The rediscovery of Swedish grace and Swedish modern initially focused on furniture from those decades. Swedish-made pieces from the 1920s, 1930s, and 1940s set records not only in Stockholm but also at auctions in London, Paris, and Chicago. The remarkable prices were crowned by Axel Einar Hjorth’s so-called Sports Cabin Furniture in pine, which has come to symbolize Nordic blonde interior design. Following this, almost equally sensational prices for lighting fixtures have recently followed. The area has long been neglected in terms of information about designers and manufacturers but has quickly become the subject of collectors’ and interior designers’ interest. Now it seems that decorative objects in smaller formats are on the verge of undergoing the same trend.

Chess set with accompanying box by Erik Harald Rehn, manufactured by Schreuder & Ohlsson in 1933. The set was auctioned in the spring of 2023 for 50,000 SEK at Stockholms Auktionsverk.


And it would be strange if it were otherwise. These small objects had a natural and prominent place in Swedish homes during the second quarter of the 20th century. After the interiors in abundance of the late 1800s, the desire for ornamentation grew during the 1920s. Innovative candlesticks, bowls, vases, jars, and bookends in pewter became the most popular. The material had been industrially produced for decades with a decreasing artistic quality. Still, when the designers of the 1920s embraced pewter with enthusiasm, the audience woke up as well. Contemporary writers have even described it as if pewter objects became “indispensable ingredients in Swedish homes” and typical representatives of the classicism of the 1920s. Pewter objects with palmettes and antique-style figures became so beloved that excess almost wiped out the market. At the top of the food chain was Firma Svenskt Tenn, whose store on Strandvägen in Stockholm became a beacon for Swedish taste.

In the midst of this development, functionalism arrived with new aesthetic challenges. Form itself was elevated to the supreme, and ornaments were stripped away, at least in theory. Many whimsical objects continued to be produced in the 1930s and 1940s. This was a crucial moment for pewter objects. Bulky, round shapes became more common, but also strict works, sometimes almost excessively angular. Alongside this, objects in bronze and brass, and to some extent, ironwork, also became more common in the 1930s. Numerous new actors took up the production of small metal objects, making the flora rich and diversified.

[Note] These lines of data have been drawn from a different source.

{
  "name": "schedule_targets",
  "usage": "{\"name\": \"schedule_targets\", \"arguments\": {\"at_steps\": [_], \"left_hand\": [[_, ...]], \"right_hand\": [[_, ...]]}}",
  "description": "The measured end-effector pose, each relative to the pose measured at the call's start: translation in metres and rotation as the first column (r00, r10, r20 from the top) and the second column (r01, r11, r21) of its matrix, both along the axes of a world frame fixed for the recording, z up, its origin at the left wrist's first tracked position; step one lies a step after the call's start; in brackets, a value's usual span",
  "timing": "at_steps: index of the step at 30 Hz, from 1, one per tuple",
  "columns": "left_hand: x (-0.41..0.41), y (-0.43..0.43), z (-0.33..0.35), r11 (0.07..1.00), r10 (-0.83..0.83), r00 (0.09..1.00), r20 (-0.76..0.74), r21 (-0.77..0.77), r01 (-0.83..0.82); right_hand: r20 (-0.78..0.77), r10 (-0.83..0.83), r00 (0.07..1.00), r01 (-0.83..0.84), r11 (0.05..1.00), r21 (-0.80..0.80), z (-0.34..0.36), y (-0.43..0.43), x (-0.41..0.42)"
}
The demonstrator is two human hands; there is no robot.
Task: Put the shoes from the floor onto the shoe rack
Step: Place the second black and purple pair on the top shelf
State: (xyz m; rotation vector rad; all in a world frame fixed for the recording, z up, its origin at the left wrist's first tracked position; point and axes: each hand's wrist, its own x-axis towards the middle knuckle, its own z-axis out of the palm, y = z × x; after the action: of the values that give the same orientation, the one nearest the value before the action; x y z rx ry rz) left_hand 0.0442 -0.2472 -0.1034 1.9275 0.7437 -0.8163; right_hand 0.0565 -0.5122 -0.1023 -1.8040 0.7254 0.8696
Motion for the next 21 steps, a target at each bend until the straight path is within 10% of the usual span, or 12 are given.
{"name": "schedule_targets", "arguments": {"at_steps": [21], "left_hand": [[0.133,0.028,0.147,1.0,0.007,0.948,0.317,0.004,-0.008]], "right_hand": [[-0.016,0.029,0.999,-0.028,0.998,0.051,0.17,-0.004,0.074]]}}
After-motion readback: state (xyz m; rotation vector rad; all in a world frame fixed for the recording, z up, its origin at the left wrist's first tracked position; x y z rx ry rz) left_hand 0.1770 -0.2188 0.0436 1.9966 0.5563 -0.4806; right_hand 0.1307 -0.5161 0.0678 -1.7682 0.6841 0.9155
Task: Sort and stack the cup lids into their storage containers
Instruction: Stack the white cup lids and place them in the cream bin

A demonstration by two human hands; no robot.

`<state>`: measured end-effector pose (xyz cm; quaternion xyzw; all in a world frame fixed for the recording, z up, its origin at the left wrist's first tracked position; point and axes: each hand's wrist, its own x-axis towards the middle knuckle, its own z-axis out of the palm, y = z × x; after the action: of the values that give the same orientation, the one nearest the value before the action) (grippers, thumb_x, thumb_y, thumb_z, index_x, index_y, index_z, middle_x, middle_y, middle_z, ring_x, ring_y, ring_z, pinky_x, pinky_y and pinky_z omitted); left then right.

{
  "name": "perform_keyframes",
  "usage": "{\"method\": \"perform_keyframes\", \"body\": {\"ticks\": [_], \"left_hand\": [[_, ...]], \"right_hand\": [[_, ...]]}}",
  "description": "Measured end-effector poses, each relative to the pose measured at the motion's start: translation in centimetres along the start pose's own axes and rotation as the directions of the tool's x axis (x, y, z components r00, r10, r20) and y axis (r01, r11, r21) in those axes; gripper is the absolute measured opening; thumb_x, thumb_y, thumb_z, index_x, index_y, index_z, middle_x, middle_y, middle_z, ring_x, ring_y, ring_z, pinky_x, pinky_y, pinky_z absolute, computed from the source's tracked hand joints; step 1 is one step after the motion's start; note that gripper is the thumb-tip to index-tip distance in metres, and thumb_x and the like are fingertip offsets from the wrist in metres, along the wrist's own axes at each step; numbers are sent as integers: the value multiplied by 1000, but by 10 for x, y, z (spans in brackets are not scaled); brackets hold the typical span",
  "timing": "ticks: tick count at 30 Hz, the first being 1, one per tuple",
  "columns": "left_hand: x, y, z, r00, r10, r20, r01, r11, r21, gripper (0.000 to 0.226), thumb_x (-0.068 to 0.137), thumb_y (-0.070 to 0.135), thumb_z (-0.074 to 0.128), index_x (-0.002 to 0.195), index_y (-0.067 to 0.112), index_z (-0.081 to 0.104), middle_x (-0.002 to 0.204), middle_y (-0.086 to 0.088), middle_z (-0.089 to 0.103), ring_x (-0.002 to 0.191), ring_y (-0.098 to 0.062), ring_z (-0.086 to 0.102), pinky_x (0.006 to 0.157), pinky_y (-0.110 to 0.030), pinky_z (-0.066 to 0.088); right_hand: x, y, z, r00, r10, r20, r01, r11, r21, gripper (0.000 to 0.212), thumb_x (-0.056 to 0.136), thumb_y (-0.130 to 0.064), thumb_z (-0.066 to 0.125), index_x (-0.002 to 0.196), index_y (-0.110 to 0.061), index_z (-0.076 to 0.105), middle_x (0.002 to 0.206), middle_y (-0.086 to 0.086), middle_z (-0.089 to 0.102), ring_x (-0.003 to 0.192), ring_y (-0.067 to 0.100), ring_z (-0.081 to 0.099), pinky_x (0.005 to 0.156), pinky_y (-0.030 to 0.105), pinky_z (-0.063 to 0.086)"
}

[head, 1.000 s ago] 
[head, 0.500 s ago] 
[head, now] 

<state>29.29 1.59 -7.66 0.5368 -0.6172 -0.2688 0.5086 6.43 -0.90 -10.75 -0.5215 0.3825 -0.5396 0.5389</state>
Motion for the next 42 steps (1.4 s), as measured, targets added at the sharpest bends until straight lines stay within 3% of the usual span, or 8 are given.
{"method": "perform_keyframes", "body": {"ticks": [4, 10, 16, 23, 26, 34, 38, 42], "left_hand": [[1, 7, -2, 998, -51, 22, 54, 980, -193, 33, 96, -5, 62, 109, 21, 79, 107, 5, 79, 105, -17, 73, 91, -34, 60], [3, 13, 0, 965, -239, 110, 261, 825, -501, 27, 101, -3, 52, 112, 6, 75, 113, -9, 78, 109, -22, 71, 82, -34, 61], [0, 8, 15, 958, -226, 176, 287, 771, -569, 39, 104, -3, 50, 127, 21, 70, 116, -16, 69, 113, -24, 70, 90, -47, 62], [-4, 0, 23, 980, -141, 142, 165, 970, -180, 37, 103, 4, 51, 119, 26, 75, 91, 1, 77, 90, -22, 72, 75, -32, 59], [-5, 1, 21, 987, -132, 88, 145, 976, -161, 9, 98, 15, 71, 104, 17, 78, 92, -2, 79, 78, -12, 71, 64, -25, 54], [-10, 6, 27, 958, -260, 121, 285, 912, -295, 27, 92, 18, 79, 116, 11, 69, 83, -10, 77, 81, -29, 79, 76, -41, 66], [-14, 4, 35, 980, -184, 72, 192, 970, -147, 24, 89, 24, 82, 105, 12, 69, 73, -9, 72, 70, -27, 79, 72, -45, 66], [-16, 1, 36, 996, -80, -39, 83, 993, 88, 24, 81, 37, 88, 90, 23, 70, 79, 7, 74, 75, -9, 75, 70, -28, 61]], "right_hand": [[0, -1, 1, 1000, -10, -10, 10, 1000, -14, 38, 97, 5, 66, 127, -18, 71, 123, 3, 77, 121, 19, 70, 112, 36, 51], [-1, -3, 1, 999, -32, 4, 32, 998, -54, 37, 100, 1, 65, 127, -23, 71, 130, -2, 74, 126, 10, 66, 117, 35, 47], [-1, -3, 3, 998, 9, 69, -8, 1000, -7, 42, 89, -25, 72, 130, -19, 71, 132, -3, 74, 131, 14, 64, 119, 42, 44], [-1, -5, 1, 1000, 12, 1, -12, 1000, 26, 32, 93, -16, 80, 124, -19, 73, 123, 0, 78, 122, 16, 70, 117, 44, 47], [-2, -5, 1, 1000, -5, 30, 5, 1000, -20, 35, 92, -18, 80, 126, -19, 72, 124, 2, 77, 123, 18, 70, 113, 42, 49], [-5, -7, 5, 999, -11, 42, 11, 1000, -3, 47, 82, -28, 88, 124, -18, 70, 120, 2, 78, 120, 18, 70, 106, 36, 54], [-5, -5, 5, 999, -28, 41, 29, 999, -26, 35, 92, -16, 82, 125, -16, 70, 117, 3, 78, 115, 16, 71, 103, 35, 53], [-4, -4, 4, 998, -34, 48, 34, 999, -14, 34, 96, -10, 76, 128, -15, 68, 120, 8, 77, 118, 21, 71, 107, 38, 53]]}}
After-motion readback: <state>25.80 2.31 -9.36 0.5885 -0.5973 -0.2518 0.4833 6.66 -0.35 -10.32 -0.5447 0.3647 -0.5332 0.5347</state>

In a market where designer names and manufacturing information are becoming more and more crucial for the final price, the hunt for information and objects is in full swing. Several books about Firma Svenskt Tenn have been written, but the objects in pewter make up only a small part of the production dominated by furniture, lamps, and textiles designed by Josef Frank. In 2020, Jonas Barros Eriksson published a book about Ystad-Metall, a publication that cleared up many questions about one of the more dominant manufacturers in the field. In the book “Modern Swedish Pewter,” Hedvig Hedqvist and Rikard Jacobson write: “Few materials, like pewter, have been on a roller coaster on the general taste market.” There is much truth in that, and now pewter is once again loved. Crafoord Auktioner in Stockholm has recently held recurring theme auctions under the title “Modern Metall,” and Stockholm’s Auktionsverk has, in recent years, presented one record after another when it comes to modern pewter objects. However, it is likely that the trend is still in its infancy, with the biggest records yet to be broken, and perhaps the most exciting – and decorative – objects yet to be discovered.